The Goldstone “Wing” Station

information from Bill Wood




Goldstone wing - Pioneers station
The Goldstone ‘Wing’ station, DSS-11. Photo: Bill Wood.

 

At Goldstone the DSS-11 Pioneer station was chosen to install the Apollo Wing USB system.

The Pioneer station was located about three miles north of the Apollo Prime station in a bowl shaped area surrounded by hills to reduce the effect of man-made RF noise on the Deep Space missions the station.

In the photograph above the DSS-11 operations building has two wings.

The DSN Wing is on this side and slightly canted towards the antenna.

The MSFN wing is on the far side and is also canted towards the 26-meter Hour-Angle/declination antenna. The hydraulic pumps to move the antenna are located in the building just to the right of the antenna base.


Wing consoles

Goldstone ‘wing’ station consoles during Apollo 12.

Photo: Bill Wood.


This photograph, taken during the support of the Apollo 12 mission, shows the Antenna Servo console and APP/TDP control, the USB System Monitor racks, the RF test equipment and subcarrier modulator rack and the two Receiver-Exciter systems. As at the prime station the Mark 1 Ranging systems are at the end of the room. The APP/TDP racks are on the right side of the photo. The USB Timing System is outside the right edge of this photo.

People in this photo, from left to right are Al Norman, Antenna/Servo, John Passwaters, APP/TDP, the unidentified young lady is the Systems Monitor operator. Next is Tom Jonas, RE Engineer, running the main exciter, Norma Wilson, RE operator, another unidentified RE operator, Chuck Finley, RE technician, and finally on the MK-1 ranging system is Dick Moser, Ranging/Timing technician.
 
The equipment in the MSFN Wing was nearly identical to the Unified S-band equipment at the Prime station. The only thing missing was the Signal Data Demodulator racks. And these were connected to the Wing station by a dedicated microwave link between the two stations.

Control of the antenna mounted equipment was switched between the DSN and MSFN Wings through the use of a complex switching system that was tightly controlled as to when and if a switch were made. Once the switch is made to the MSFN side, the entire antenna was under the direct control of the operators shown here.

 

antenna control console
Antenna control console. Photo: Bill Wood.


This photo shows the full antenna control console at the Wing station. The system was provided by Collins Radio as part of the MSFN system.

All of the electronics were designed to work with the DSN antenna, to the extent of using hour-angle/declination angle encoders and the use of the DSN constant pressure hydraulics system. The 26-meter XY antenna used variable pressure hydraulics. As at the Prime station equipment failures were very rare. The S-band masers were the major maintenance item.

 

looking east
Looking east. Photo: Bill Wood.


Here is a view looking east from the other end of the room.

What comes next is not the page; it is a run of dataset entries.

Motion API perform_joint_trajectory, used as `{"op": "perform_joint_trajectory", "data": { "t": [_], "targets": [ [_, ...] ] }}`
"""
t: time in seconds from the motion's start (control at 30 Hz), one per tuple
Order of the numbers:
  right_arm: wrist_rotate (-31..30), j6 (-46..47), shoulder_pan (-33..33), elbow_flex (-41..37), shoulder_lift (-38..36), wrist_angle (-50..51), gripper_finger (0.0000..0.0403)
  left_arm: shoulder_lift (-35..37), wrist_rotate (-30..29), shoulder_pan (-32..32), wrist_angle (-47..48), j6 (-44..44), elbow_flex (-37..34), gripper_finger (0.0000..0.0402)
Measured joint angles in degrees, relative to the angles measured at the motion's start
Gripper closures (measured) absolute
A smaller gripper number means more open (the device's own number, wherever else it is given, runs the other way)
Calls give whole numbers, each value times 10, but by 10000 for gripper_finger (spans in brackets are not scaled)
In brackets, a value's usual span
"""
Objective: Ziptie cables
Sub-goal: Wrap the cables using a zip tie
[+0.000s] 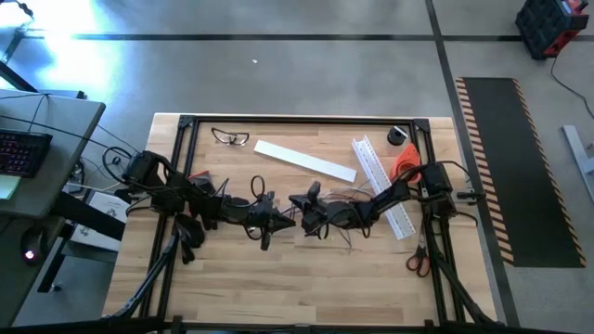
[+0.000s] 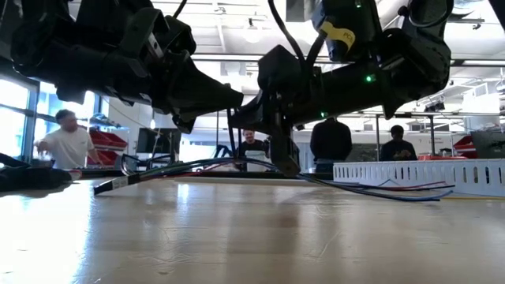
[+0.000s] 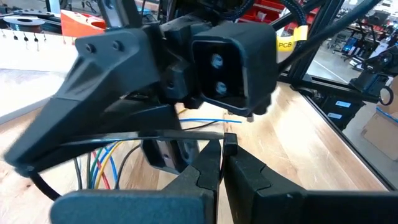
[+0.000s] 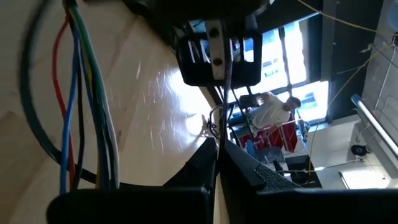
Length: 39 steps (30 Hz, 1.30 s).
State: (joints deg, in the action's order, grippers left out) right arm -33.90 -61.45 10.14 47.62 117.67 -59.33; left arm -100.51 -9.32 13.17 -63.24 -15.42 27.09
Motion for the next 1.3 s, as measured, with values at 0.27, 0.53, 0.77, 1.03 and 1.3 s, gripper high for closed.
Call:
{"op": "perform_joint_trajectory", "data": {
  "t": [0.27,0.53,0.77,1.03,1.3],
  "targets": [
    [1,1,-4,0,0,0,403,0,0,0,0,0,0,402],
    [8,-3,5,0,0,0,403,0,0,0,0,0,0,402],
    [25,-5,9,0,0,0,403,0,0,0,0,0,0,402],
    [28,-55,33,0,0,-1,403,0,2,0,0,-1,0,402],
    [25,-145,49,0,0,-27,403,0,25,0,0,-29,0,402]
  ]
}}
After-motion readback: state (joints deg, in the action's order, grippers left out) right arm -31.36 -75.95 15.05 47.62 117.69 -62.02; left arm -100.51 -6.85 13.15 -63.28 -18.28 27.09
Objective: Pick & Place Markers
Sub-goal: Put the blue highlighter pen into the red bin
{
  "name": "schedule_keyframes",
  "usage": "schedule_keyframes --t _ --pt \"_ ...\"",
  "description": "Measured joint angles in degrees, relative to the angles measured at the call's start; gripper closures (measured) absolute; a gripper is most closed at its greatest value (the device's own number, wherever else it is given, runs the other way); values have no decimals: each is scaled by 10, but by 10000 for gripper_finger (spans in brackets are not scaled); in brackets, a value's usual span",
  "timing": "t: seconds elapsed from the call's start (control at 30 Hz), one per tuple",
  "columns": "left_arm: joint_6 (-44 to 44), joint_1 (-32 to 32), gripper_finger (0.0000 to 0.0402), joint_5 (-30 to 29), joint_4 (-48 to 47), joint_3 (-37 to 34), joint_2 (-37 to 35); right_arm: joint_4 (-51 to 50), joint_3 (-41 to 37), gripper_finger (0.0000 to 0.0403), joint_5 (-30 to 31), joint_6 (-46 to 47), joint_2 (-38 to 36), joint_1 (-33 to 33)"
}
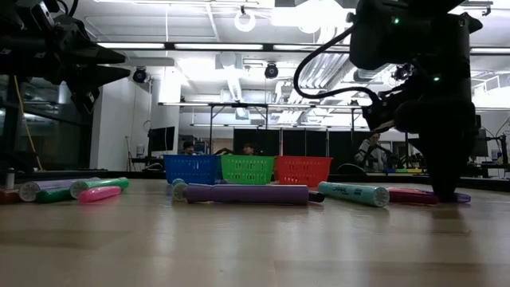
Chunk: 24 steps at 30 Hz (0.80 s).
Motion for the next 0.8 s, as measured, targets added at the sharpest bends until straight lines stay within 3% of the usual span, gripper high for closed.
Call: schedule_keyframes --t 0.23,0.8 --pt "0 0 286 0 0 0 0 -2 0 377 -6 13 0 0" --pt "0 0 286 0 0 0 0 -20 9 378 -15 11 -7 -1"
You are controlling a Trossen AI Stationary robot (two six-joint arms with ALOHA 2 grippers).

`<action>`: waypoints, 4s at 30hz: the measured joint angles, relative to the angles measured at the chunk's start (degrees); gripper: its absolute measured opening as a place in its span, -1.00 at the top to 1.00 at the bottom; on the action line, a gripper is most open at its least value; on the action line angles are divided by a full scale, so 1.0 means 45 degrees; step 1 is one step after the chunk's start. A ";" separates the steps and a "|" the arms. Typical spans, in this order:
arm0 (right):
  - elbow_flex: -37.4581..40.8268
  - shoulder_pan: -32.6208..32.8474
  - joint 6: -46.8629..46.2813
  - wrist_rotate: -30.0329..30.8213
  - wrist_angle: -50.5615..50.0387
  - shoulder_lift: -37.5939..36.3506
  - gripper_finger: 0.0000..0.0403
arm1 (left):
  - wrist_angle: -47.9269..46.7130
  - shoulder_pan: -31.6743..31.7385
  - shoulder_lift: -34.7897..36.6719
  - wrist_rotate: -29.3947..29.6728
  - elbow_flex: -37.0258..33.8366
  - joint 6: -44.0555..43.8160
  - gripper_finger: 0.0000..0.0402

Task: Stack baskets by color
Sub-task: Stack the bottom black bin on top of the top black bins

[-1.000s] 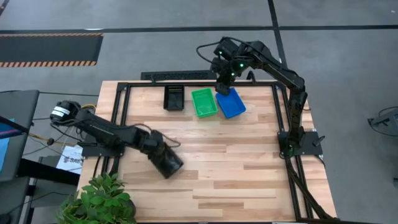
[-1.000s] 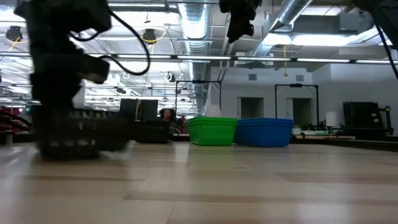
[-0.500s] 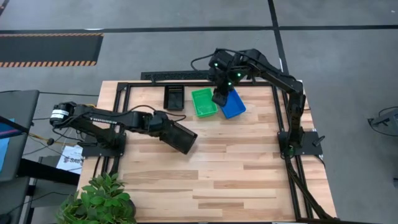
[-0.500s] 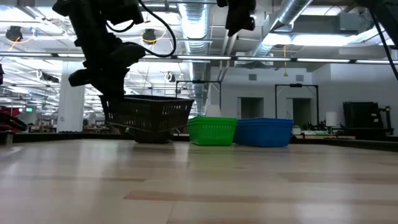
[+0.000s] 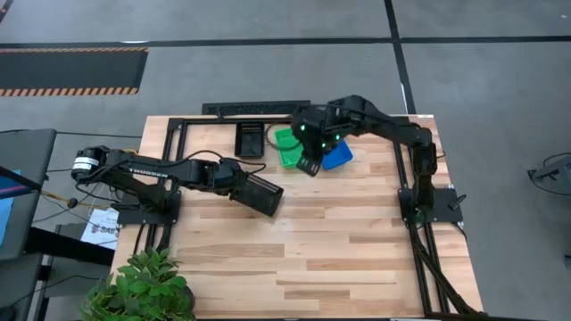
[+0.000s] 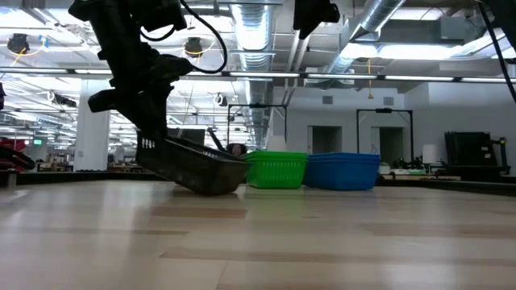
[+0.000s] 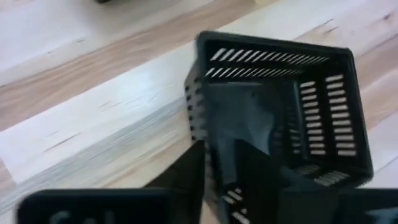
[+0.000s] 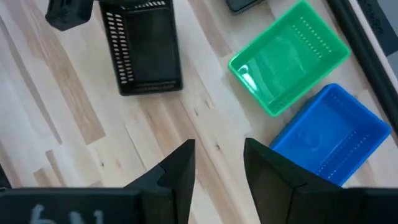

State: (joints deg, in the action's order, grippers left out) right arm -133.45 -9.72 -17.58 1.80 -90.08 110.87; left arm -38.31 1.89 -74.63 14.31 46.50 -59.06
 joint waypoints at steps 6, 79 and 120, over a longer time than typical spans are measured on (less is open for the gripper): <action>0.0596 0.1045 -0.1152 0.0903 0.0010 0.0005 0.05 | 0.0863 0.0005 0.0005 0.0017 0.0004 0.0486 0.18; 0.9404 0.0267 0.2579 -0.0280 1.5272 0.1904 -0.24 | -0.0241 0.1355 1.2099 0.2600 0.0010 0.2752 -0.32; 0.9223 0.0179 0.0852 -0.2126 1.4429 0.2768 0.95 | -0.0411 0.1355 1.2094 0.2914 0.0010 0.2742 -0.32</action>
State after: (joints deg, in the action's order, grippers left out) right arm -91.94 -8.91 -13.75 -7.77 -25.15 123.32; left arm -40.16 7.99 -20.21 27.42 46.54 -46.72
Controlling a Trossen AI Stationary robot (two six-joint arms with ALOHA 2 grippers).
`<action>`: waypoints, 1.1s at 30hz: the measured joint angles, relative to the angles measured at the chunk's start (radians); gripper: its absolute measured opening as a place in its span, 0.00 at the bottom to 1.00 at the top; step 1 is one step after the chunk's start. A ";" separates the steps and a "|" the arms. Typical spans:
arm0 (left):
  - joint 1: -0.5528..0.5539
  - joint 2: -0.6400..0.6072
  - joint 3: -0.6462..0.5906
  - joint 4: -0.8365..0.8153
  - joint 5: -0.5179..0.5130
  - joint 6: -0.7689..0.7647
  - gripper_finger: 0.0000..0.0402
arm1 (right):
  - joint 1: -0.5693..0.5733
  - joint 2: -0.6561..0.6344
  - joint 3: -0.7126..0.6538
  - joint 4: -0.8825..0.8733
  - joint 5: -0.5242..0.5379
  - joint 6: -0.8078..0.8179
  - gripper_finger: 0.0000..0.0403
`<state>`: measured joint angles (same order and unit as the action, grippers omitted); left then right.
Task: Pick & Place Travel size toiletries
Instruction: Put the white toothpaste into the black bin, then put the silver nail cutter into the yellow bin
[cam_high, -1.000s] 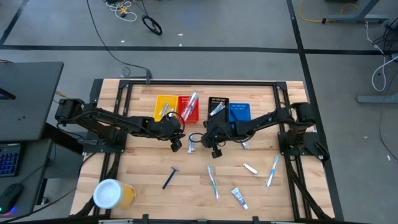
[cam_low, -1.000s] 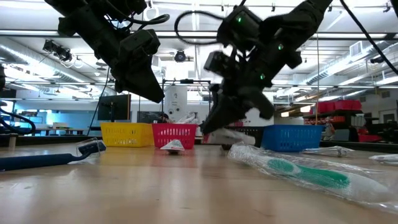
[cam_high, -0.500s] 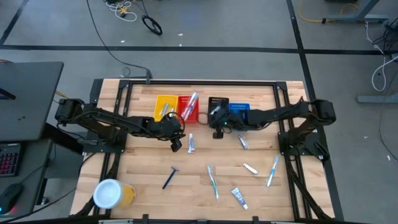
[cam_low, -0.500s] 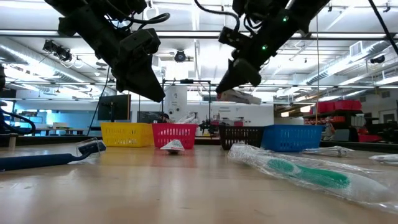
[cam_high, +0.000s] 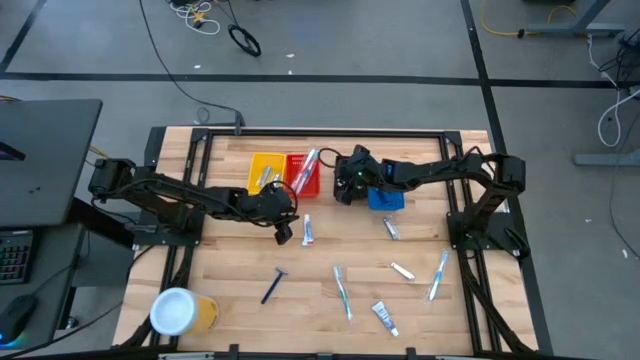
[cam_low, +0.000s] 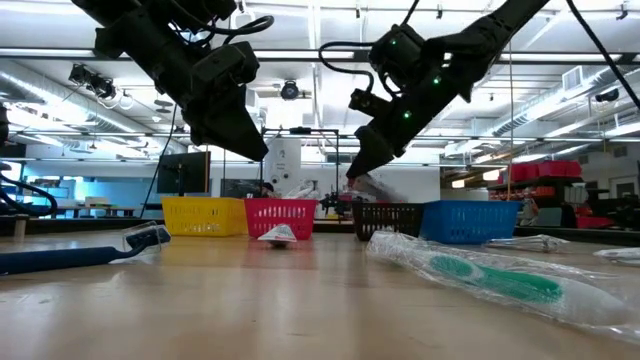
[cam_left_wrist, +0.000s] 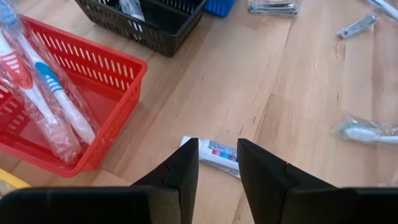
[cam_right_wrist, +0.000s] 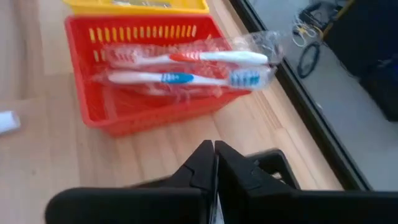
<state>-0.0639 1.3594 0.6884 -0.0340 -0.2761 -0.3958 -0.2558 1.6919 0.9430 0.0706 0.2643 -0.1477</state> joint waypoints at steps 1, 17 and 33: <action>0.000 0.000 0.000 0.000 0.000 0.000 0.29 | -0.008 0.005 -0.002 0.012 -0.018 -0.001 0.06; 0.000 0.000 0.000 0.003 0.000 0.000 0.29 | 0.012 0.020 -0.020 -0.007 -0.179 0.033 0.17; 0.000 0.000 0.000 0.003 0.000 0.000 0.29 | 0.217 0.019 -0.019 -0.081 -0.293 0.084 0.17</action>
<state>-0.0641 1.3593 0.6884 -0.0311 -0.2761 -0.3958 -0.0387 1.7111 0.9241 -0.0104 -0.0292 -0.0636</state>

On the right side of this photo is the keyboard of the Model 28 teletype machine that monitored the Tracking Data Processor low speed output that was sent to GSFC for use in the real-time computing system. 

As a side note, the Wing control room had a carpeted floor that, when coupled with the acoustic panelled walls, made for very quiet operation.

 

Pioneer station
Looking east. Photo: Bill Wood.


This photograph shows the isolated location of the Pioneer station.

On the far side of this photo, taken from the DSS-11 collimation tower, is the ridge that separates DSS-11 from the nearby DSS-14 Mars antenna. You can see the passive microwave repeaters on the top of this ridge.

The unpaved road that goes from the station up the ridge is the access road to the microwave repeaters. It took a four wheel truck, and occasionally a bulldozer, to make it up the hill. Luckily the repeaters were passive!